Is the Freeman‐Tukey double arcsine transformation a reliable approach? for proportion meta-analysis
2Reproductive Medicine, CEGYR (Centro de Estudios en Genética y Reproducción), Argentina
Background: Proportion meta-analyses are frequently used in epidemiology to estimate the burden of disease. They are usually based on transformed proportions using Freeman‐Tukey double arcsine transformations (FTT). Schwarzer et al generated some controversy because considered that this method produce seriously misleading results and propose the generalized linear mixed models (GLMM) as a more elaborate approach. However, Suhail et al. using the same set of studies, re-analyzed the data and concluded that the FTT is the most reliable approach and remains the preferred transformation in proportion meta-analysis.
Objectives: To compare the reliability and robustness of FTT with GLMM in a large set of proportion meta-analyses.
Results: will be shown at the colloquium.
Methods: We will conduct GLMM and FTT over a large set of proportions from a living systematic review and meta-analysis about safety, immunogenicity, and effectiveness of COVID-19 vaccines for pregnant persons ) https://safeinpregnancy.org/lsr/ applying recommended safeguards: a) avoiding the use of the average of the double arcsine and its variance for synthesis; b) using the inverse of the variance of the pooled FTT proportion; c) modifying the confidence intervals to prevent numerical inaccuracies.

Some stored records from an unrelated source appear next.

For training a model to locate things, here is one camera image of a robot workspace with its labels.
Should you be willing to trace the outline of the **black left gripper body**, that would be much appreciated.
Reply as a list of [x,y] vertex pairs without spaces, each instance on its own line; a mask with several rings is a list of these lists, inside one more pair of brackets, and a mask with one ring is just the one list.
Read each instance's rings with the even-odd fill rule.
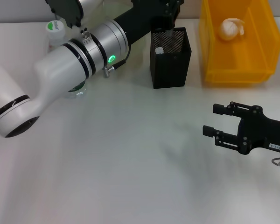
[[167,0],[134,0],[133,7],[114,19],[124,31],[128,45],[132,45],[151,32],[151,18],[167,16]]

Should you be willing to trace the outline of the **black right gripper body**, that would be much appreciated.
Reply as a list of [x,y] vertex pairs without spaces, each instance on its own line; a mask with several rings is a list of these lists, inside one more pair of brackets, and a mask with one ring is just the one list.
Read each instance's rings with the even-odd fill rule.
[[237,107],[238,152],[249,154],[255,148],[265,148],[280,153],[280,121],[270,119],[261,106]]

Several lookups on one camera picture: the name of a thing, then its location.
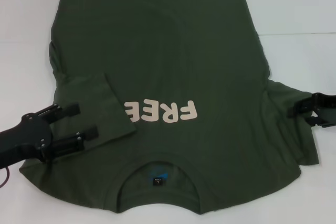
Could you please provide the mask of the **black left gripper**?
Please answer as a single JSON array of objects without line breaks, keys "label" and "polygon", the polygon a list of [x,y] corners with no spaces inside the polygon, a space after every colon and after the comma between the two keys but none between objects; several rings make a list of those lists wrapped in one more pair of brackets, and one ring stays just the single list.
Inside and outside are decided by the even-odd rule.
[{"label": "black left gripper", "polygon": [[[20,161],[36,158],[46,160],[52,133],[49,124],[65,117],[80,114],[79,104],[73,103],[63,108],[53,104],[36,114],[24,115],[18,125],[1,132],[1,168]],[[82,132],[53,141],[52,156],[65,156],[85,149],[84,142],[99,136],[96,126]]]}]

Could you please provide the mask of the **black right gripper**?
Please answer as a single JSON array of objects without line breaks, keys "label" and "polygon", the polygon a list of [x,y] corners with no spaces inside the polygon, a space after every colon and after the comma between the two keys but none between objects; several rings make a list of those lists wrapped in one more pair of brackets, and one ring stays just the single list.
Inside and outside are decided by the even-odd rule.
[{"label": "black right gripper", "polygon": [[313,93],[310,97],[294,103],[287,110],[287,117],[294,118],[298,114],[318,111],[322,118],[307,118],[307,123],[311,126],[320,126],[322,128],[335,126],[335,96],[322,93]]}]

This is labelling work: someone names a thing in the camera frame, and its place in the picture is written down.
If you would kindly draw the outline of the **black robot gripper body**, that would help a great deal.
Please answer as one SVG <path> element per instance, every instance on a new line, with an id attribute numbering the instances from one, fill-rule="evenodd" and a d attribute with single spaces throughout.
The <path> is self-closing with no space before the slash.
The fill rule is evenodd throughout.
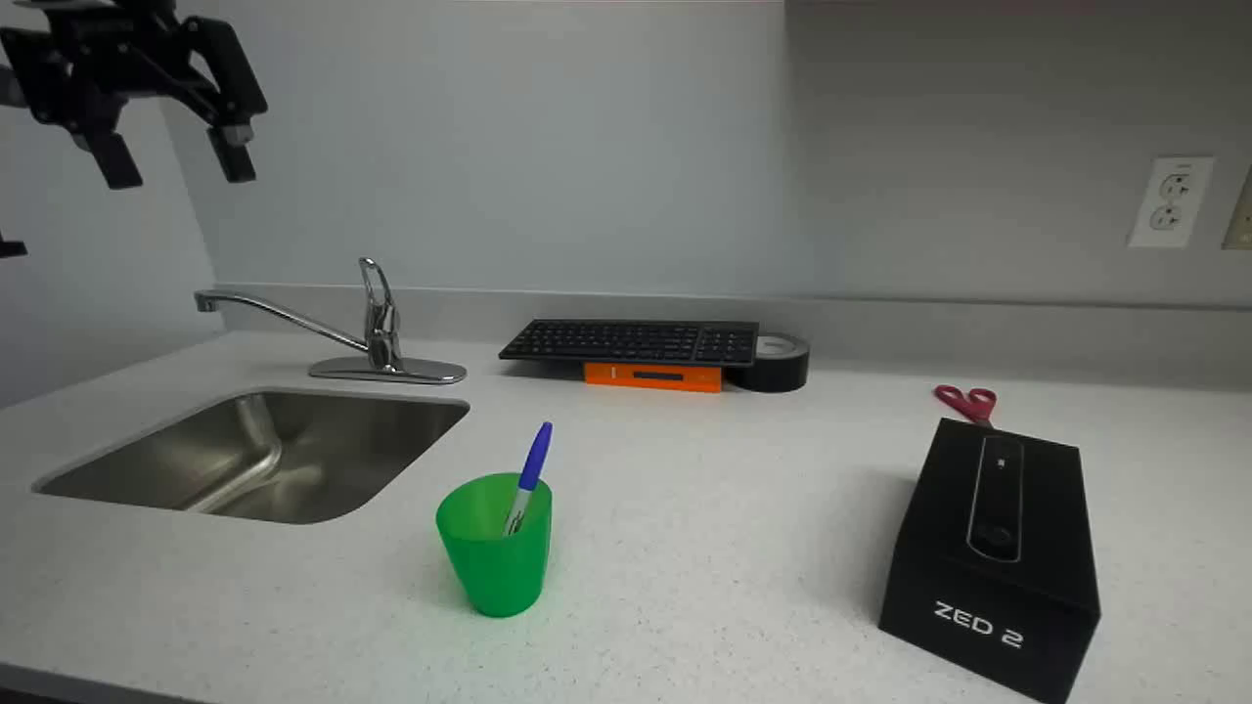
<path id="1" fill-rule="evenodd" d="M 19 103 L 43 125 L 87 127 L 116 120 L 129 99 L 172 99 L 213 125 L 217 84 L 190 66 L 207 20 L 176 17 L 176 0 L 19 0 L 43 26 L 3 26 Z"/>

Conclusions: It is important to verify the best approach to undertake proportions meta-analysis, which is critical for estimations in epidemiology and decision-making. References 1. Schwarzer G, Chemaitelly H, Abu-Raddad LJ, Rücker G. Seriously misleading results using inverse of Freeman-Tukey double arcsine transformation in meta-analysis of single proportions. Res Synth Methods. 2019;10: 476–483. 2. Doi SA, Xu C. The Freeman-Tukey double arcsine transformation for the meta-analysis of proportions: Recent criticisms were seriously misleading. J Evid Based Med. 2021;14: 259–261.